Most Recent Comments:
Max - Posted on March 11, 2010
To "I don't think so"
Worst analogy ever with Oprah. People that validate Oprah as TV show are sheep anyway. Please don't buy an IPad. Keep spending your money on make believe TV shows about fake serial killers. Your exactly the demographic advertisers drool over.
Michael - Posted on February 16, 2010
Bob,
With all this interest in the Apple iPad do you know who we contact at Apple to receive information about making our publication available through the Apple iBook store?

Thanks
Michael
Julian Gibbs - Posted on February 15, 2010
Bob,

I think you hit the nail on the head when you said "We can no longer capture the "customers' data".

If you want to capture something from a reader all you need to do is ask. By creating a controlled storefront for magazines Apple has created something that can only mean success for the publishing industry at a time when anyone can steal and reproduce anything.

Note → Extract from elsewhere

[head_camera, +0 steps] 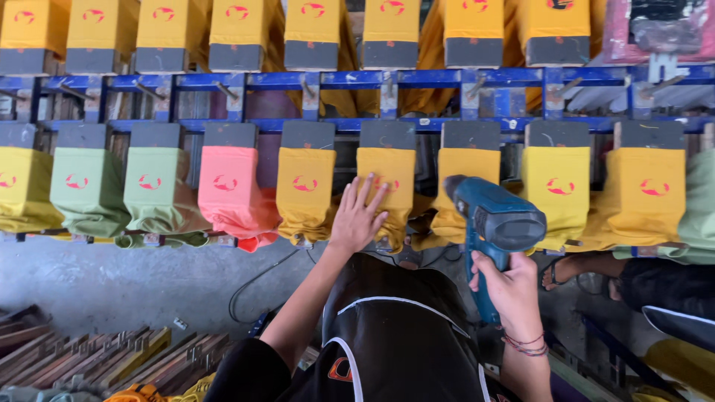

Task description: The person uses a heat gun to dry ink on several small bags mounted on a printing rack, then uses a putty knife to apply and spread black ink across a screen printing frame.

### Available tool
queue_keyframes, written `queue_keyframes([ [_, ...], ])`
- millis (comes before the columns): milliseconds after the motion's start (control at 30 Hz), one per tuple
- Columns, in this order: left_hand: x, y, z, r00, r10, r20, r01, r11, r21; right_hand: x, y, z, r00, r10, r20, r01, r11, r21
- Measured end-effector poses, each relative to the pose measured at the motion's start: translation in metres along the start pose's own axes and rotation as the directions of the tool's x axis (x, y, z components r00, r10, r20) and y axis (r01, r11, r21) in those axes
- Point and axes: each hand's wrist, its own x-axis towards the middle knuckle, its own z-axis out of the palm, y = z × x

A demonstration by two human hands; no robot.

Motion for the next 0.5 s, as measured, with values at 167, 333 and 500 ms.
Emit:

I believe that by creating an online publishing industry publishers have the opportunity to listen to their customers like never before.
Kay Hampton - Posted on February 13, 2010
Quick Question. Do you know if you can download photos from your camera directly into the IPad? If so, will you also be able to delete photos? That alone would be a good reason to buy one. You can leave the laptop at home as you will be able to see everything you've shot on your IPad.
Arthur Baustin - Posted on February 07, 2010
What no one seems to be talking about is the fact that nearly every digital magazine in existence is Flash-based, and the (much more limited than you seem to realize) iPad does not support Flash.
iDon't Think so - Posted on February 05, 2010
The iPad doesn't excite me like my iPhone. Apps remind me of the dotcom bubble...lots of ideas and investors but no real revenue plan. Aside from that, read about app useage statistics in the link accompanying this comment. With regards to publishing magazines on the iPad and using the example of MotorTrend, I'd rather watch BBC's Top Gear on TV than read MotorTrend magazine on the iPad in a "magazine format." Why read the digital version of O Magazine when you can just watch Oprah on TV (at least until she retires). Magazines will either survive in print or die all together but there is no digital magazine in the future. Furthermore, any website in existance that isn't selling a product has no future once the investment money dies. The best thing the iPad can do is hook up with some Cox, Time Warner, ATT or some other television programming provider and offer TV viewing. That would make me buy one. Or, Showtime and iPad partner to provide Dexter.